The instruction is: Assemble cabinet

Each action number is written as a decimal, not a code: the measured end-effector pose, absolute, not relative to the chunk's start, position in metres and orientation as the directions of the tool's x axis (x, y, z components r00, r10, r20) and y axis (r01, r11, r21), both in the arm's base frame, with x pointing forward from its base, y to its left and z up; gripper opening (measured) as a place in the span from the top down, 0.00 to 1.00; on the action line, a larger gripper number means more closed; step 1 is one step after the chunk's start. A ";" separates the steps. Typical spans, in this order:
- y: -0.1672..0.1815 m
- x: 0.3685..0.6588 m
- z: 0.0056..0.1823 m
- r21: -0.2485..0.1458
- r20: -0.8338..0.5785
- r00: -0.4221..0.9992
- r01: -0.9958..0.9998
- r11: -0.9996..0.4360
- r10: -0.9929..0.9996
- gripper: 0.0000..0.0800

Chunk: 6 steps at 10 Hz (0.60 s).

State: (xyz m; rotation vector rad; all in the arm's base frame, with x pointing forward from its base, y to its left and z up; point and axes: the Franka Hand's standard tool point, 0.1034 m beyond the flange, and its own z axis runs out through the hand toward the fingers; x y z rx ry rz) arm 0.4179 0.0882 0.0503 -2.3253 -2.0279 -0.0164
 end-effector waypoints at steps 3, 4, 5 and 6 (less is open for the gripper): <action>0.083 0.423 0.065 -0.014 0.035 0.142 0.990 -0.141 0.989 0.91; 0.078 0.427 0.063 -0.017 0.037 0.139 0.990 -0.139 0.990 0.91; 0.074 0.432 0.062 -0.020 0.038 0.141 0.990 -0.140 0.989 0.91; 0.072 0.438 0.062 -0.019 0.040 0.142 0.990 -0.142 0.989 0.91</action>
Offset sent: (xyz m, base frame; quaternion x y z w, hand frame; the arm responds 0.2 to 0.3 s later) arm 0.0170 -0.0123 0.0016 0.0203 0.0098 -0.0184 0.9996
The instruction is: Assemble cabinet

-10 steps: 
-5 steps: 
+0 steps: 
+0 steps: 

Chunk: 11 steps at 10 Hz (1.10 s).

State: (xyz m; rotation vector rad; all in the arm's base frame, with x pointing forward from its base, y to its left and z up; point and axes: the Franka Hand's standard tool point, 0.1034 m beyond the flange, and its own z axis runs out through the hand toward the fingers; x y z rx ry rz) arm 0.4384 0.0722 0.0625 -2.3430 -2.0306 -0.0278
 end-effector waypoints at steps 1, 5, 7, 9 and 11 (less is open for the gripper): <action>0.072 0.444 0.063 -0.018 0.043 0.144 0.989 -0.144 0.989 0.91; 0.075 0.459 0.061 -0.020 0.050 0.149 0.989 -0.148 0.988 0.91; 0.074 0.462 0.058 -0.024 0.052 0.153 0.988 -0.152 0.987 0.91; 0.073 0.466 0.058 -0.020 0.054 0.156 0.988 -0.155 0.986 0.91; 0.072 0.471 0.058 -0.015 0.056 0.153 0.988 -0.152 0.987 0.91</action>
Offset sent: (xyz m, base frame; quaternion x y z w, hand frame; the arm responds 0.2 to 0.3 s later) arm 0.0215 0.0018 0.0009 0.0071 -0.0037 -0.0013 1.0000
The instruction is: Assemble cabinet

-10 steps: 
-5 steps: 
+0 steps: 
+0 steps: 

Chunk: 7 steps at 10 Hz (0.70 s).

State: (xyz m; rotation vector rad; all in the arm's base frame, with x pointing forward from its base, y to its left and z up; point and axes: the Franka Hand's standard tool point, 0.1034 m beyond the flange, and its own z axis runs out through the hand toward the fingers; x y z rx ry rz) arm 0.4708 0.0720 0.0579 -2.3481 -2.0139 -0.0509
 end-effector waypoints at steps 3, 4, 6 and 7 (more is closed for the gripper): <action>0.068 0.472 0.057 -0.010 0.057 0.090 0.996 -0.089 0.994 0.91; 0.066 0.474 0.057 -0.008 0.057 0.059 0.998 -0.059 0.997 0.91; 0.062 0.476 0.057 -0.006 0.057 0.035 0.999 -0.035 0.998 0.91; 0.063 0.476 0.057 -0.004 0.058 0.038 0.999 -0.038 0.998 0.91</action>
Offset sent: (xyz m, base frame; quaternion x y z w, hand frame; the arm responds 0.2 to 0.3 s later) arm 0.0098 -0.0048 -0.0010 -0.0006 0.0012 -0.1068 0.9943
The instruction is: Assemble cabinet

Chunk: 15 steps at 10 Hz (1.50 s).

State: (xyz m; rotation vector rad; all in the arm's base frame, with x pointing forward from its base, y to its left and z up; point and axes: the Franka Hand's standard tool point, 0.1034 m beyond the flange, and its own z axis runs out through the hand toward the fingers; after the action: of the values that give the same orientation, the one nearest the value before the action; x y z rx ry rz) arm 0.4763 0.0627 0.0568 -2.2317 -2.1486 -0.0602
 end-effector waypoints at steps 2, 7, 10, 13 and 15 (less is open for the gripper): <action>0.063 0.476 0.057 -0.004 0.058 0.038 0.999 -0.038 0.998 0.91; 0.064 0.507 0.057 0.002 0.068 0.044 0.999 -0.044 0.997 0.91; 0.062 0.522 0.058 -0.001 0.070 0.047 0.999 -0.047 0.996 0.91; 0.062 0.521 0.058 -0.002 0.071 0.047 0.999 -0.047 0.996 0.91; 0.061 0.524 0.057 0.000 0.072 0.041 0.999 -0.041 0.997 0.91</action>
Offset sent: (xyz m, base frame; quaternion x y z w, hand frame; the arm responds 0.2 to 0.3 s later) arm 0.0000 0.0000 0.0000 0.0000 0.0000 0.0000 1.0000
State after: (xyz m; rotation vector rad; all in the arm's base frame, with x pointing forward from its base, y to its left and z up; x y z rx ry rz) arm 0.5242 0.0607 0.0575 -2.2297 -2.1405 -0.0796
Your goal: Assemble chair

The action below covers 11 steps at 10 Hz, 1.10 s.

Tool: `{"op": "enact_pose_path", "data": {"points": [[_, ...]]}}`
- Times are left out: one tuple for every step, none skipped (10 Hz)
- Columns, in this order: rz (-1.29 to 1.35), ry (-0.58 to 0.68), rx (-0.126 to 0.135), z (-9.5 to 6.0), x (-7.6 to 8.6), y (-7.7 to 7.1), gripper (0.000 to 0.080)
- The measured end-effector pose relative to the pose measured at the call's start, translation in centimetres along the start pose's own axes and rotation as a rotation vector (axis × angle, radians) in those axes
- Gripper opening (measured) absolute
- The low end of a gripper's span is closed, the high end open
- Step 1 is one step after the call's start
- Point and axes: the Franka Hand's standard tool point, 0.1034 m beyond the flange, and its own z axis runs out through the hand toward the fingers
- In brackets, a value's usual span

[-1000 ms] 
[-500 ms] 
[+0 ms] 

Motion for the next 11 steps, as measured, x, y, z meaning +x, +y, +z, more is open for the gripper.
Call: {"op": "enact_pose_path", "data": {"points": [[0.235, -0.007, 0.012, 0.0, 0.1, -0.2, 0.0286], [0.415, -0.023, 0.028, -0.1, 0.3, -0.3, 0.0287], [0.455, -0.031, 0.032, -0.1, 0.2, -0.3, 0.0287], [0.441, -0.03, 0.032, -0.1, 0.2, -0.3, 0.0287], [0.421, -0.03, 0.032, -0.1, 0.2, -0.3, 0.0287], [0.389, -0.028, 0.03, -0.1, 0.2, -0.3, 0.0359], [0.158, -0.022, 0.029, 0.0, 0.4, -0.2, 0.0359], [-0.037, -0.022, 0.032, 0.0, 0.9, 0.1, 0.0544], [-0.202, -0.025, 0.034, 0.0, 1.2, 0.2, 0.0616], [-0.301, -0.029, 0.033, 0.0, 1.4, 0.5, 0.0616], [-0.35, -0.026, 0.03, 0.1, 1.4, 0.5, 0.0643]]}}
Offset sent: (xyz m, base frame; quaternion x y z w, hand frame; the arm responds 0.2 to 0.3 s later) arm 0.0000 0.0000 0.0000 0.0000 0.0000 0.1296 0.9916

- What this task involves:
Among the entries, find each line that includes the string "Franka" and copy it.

- Answer space:
State: (xyz m; rotation vector rad; all in the arm's base frame, with x pointing forward from its base, y to its left and z up; point and axes: the Franka Hand's standard tool point, 0.1034 m beyond the flange, and its own z axis runs out through the hand toward the fingers; x y z rx ry rz) arm 0.4179 0.0882 0.0503 -2.3253 -2.0279 -0.0164
State: (xyz m; rotation vector rad; all in the arm's base frame, with x pointing forward from its base, y to its left and z up; point and axes: the Franka Hand's standard tool point, 0.1034 m beyond the flange, and its own z axis runs out through the hand toward the fingers; x y z rx ry rz) arm 0.4384 0.0722 0.0625 -2.3430 -2.0306 -0.0278
State: (xyz m; rotation vector rad; all in the arm's base frame, with x pointing forward from its base, y to its left and z up; point and axes: the Franka Hand's standard tool point, 0.1034 m beyond the flange, and its own z axis runs out through the hand toward the fingers; x y z rx ry rz) arm 0.4708 0.0720 0.0579 -2.3481 -2.0139 -0.0509
State: (xyz m; rotation vector rad; all in the arm's base frame, with x pointing forward from its base, y to its left and z up; point and axes: the Franka Hand's standard tool point, 0.1034 m beyond the flange, and its own z axis runs out through the hand toward the fingers; after the action: of the values that give the same orientation, the one nearest the value before the action; x y z rx ry rz) arm 0.4763 0.0627 0.0568 -2.2317 -2.1486 -0.0602
- Point and axes: the Franka Hand's standard tool point, 0.1034 m beyond the flange, and its own z axis runs out through the hand toward the fingers

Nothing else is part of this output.